Natural Language processing is teaching computer to read human language.
Code in this repo are written in Python which perform some basic tasks such as computing tfidf vectors, LSA(not implemented yet). After performing tfidf vectorization the the program plots the vectors using pandas on the terminal.
tfidf is the first step to teaching computer to read tfidf better stratergy to count
TermFrequency or tf is calculated by:-
tf = 1 + log(number of times a word appears), if the word appear once or more than once.
tf = 0 , if the word doesn't appears.
Inverse Document Frequency or idf is calculated by:-
idf = log(number of docs/number of docs containing word)
The tf-idf vector is calculalted by:-
tfidf=termfrequency*inverse frequency
tfidf score to rank the importance of the word in the document.
The tf here is calculated by using:-
tf = 1 + log(number of times a word appears)
Rather than the traditional tf = no of times the word apprears / total number of words in documents
act bed cat dog face my on sat the
0 1 0 3 0 1 1 1 1 1
1 0 1 0 1 0 1 1 1 1
First column is the document number for which we are looking to find word on the top pannel.

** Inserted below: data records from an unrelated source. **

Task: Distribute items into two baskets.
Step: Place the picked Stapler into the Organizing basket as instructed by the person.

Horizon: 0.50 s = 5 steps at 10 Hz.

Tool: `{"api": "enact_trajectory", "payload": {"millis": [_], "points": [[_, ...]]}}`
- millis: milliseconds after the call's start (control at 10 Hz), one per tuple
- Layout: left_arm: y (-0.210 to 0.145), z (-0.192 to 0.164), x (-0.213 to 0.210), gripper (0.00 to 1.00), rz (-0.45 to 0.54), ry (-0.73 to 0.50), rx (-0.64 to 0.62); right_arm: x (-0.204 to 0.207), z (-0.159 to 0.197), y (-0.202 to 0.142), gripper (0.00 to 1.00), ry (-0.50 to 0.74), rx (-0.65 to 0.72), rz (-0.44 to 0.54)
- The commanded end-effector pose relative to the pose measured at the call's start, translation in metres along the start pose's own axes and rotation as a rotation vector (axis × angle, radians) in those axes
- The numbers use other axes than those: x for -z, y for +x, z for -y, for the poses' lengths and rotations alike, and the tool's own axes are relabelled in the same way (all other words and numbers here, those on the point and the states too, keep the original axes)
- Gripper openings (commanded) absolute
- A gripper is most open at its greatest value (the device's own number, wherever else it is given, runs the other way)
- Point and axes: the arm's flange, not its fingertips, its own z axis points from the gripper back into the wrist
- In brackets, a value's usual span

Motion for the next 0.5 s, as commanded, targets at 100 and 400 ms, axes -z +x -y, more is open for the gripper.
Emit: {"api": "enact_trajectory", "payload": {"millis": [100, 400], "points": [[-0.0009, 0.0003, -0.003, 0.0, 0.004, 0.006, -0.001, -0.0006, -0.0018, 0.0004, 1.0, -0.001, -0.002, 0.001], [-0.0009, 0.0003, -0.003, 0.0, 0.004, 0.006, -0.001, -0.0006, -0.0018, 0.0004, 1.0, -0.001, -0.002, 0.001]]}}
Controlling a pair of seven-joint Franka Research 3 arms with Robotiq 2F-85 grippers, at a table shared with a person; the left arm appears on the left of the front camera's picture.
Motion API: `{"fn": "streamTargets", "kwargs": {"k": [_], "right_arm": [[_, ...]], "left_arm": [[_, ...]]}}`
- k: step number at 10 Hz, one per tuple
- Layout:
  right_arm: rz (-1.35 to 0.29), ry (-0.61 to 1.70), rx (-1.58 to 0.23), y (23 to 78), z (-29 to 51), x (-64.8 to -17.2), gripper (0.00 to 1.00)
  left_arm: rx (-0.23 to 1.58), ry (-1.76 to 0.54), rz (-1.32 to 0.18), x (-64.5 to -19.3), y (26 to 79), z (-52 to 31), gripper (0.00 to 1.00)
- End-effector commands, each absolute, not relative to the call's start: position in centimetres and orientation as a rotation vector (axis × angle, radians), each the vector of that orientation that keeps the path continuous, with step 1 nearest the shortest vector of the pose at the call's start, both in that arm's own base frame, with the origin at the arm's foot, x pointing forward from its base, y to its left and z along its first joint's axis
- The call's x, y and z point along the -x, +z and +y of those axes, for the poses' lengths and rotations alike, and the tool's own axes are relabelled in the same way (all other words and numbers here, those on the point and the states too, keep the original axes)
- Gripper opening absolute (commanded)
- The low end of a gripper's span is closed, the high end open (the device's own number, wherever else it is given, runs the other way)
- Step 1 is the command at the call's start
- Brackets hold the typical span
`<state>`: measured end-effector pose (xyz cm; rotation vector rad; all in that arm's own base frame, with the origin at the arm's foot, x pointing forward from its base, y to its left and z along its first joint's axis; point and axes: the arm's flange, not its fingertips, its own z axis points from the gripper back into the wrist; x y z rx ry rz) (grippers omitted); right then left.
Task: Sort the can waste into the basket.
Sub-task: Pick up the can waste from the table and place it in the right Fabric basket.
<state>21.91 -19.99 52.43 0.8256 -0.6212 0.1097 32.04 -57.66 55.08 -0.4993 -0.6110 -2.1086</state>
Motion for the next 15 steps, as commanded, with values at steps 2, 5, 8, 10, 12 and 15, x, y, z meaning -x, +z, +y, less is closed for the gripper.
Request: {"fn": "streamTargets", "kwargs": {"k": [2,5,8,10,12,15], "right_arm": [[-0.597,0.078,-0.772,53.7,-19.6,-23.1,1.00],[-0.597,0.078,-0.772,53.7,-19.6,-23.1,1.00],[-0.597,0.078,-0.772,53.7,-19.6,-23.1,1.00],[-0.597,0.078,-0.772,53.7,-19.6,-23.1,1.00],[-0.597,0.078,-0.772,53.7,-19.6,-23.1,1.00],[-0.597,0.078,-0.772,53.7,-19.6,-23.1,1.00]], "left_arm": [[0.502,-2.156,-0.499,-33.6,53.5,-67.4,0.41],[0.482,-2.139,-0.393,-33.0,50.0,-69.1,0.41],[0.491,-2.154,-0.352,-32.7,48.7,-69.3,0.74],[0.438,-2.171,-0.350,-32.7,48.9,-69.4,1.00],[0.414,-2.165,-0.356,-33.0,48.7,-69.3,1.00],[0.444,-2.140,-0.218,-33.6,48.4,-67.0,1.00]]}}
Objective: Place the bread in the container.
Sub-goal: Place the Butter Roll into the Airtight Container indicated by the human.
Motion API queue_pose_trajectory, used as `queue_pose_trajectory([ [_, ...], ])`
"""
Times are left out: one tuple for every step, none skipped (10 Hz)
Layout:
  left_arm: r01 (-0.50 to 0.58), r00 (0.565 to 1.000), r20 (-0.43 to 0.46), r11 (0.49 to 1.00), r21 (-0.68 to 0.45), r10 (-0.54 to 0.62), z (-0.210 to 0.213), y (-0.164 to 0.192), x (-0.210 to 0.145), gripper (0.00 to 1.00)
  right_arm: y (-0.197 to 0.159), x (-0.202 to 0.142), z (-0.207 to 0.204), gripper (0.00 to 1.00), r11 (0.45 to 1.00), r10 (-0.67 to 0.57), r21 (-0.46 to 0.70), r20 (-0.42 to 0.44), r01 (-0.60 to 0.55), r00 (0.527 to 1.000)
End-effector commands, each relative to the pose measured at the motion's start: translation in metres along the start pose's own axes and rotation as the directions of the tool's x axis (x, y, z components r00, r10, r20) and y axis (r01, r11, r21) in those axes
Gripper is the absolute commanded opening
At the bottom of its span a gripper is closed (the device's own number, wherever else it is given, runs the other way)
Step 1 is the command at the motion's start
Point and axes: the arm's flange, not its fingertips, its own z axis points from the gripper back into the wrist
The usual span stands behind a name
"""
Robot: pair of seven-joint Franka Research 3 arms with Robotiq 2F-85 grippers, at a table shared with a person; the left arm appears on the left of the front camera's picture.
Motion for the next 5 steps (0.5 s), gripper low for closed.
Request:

act bed cat dog face my on sat the
0 0.693147 0.000000 1.454647 0.000000 0.693147 0.0 0.0 0.0 0.0
1 0.000000 0.693147 0.000000 0.693147 0.000000 0.0 0.0 0.0 0.0
Similar to the first table, First column is the document number for which we are looking to find word on the top.
This repo consists of research done on NLP using may resources listed below.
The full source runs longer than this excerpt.